When Chancellor Angela Merkel of Germany announced six weeks ago that her nation would take in 800,000 asylum seekers, it prompted a fresh wave of Syrians to risk the perilous journey to Europe. (By contrast, the United States has accepted 1,500 Syrian refugees over the past four years. The Obama administration announced in September that by 2017 it would increase the number of asylum seekers it accepts annually to 100,000 from 70,000. That figure includes not just Syrians but refugees from all over the world.)
Syrians aren’t the only ones heading to Germany. The refugee camps I visited in Berlin are full of Iraqis, Pakistanis, Eritreans and citizens of too many other countries to count—including Russian speakers from Central Asia. Some are fleeing war, violence or repression, but many are economic migrants seeking better opportunities. It’s a point of consternation for many of the Syrians, who accuse others of misrepresenting the dangers they face back home—and even acquiring fake Syrian identity papers—in an effort to be granted asylum in Germany.

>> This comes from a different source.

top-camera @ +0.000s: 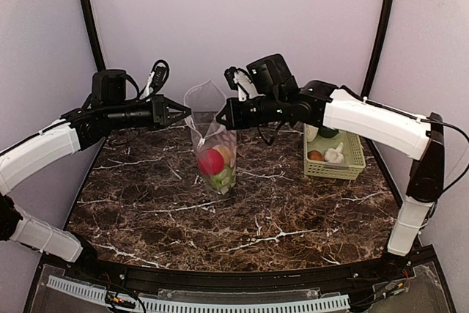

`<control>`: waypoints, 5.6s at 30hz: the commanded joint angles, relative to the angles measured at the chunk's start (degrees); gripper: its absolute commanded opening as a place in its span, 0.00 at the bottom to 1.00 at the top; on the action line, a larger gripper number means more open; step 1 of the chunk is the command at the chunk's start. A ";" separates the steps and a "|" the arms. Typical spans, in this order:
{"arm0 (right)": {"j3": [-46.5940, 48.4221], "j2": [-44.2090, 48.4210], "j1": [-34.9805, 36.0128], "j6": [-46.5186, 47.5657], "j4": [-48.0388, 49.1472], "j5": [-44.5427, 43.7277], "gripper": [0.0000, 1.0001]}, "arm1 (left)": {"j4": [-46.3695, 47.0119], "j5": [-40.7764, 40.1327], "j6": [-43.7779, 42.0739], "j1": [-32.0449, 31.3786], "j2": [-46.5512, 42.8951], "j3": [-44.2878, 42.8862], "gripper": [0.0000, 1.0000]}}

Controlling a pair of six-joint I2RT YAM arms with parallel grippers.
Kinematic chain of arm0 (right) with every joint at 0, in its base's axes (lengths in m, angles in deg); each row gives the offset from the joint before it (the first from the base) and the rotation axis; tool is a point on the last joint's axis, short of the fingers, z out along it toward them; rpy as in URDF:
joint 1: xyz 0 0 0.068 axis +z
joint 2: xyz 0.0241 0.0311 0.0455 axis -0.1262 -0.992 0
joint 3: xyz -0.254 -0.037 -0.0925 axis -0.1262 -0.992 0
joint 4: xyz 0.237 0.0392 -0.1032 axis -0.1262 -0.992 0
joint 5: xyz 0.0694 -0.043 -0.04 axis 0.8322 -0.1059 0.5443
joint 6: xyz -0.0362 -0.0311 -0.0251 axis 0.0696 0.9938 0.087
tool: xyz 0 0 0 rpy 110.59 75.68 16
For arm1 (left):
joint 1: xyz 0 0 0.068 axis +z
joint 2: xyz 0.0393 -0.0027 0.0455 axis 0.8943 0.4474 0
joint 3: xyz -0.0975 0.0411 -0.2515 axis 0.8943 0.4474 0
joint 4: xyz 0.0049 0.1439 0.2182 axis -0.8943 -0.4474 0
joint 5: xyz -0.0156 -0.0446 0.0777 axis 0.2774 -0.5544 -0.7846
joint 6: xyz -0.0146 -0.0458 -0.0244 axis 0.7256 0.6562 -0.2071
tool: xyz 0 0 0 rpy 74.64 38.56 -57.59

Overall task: Place the food in the zip-top bag and seal the zipper
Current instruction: Adjust the zipper food storage bag at the center of the board, then pick up the fake vegetable from the bin, then place the fake vegetable in the zipper food storage bag.

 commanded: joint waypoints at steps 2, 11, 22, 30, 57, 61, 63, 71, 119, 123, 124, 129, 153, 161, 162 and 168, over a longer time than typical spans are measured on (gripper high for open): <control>-2.94 5.59 -0.51 1.17 -1.39 -6.03 0.00 | -5.30 0.27 -4.52 -0.14 0.27 -2.50 0.00; -3.67 9.09 -0.87 4.74 -3.84 -8.36 0.54 | -9.87 -1.30 -13.11 -0.05 2.66 -5.49 0.01; -13.11 22.19 -7.91 6.85 -11.85 -20.95 0.94 | -5.51 -1.09 -20.15 0.61 -0.77 -1.90 0.01; -18.29 18.87 -24.30 8.44 -12.91 -13.82 0.93 | -3.45 -1.55 -21.08 0.92 -4.16 1.75 0.01; -5.66 -16.45 -46.72 7.51 4.79 2.22 0.66 | -2.14 -0.77 -20.35 1.52 -3.86 3.35 0.01; -4.07 -19.07 -46.90 7.06 6.20 3.87 0.66 | -2.03 -0.56 -20.23 1.68 -3.80 3.31 0.01; -2.62 -20.30 -46.92 6.85 6.24 4.21 0.65 | -2.03 -0.44 -20.10 1.82 -3.73 3.29 0.01; 0.79 -24.18 -46.97 5.29 6.84 4.87 0.62 | -1.65 0.48 -19.69 2.08 -3.28 3.43 0.01; -22.04 25.97 -27.90 7.80 10.45 4.66 0.37 | -7.00 9.83 -18.20 1.18 9.17 -11.78 0.01; -17.43 24.09 -18.95 7.74 10.30 3.16 0.37 | -6.94 10.13 -18.52 1.23 8.72 -10.93 0.01; -15.99 23.10 -17.02 7.83 10.08 2.80 0.37 | -6.90 10.11 -18.55 1.20 8.51 -10.67 0.01; -8.57 17.96 -9.01 8.93 9.74 0.38 0.38 | -6.68 10.38 -18.63 1.22 7.88 -9.71 0.01; 13.63 -1.61 2.11 13.02 5.79 -5.76 0.39 | -5.07 12.30 -17.42 -0.38 7.01 -9.13 0.01; 13.75 -3.85 2.29 13.92 3.04 -10.30 0.41 | -5.41 11.55 -17.70 -0.40 7.10 -9.10 0.01; 13.63 -3.90 2.36 13.94 2.72 -10.31 0.41 | -5.52 11.39 -17.82 -0.40 7.12 -9.16 0.01; 12.78 -3.78 2.65 13.51 1.17 -10.63 0.47 | -6.61 9.96 -18.45 -0.41 7.30 -9.37 0.01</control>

Despite her hopes for a new life in Germany free of war and peril, Suleiman said she’d go back to Syria in a heartbeat if the war ended. But there may not be much to go back to.
“For 10 years I worked to build a house, and now it’s all crushed by Assad’s bombs,” she said. “I tried living under ISIS control, but anybody who said anything that disagreed with ISIS was beheaded.”
Suleiman said she tried to gain admission to Kuwait, where her husband has worked for the past 13 years, but she was denied entry. The same thing happened when she tried Saudi Arabia. Now she has one child in Austria and four with her in Germany, where she arrived in late September.
“But Syria,” she said, “is still my home.”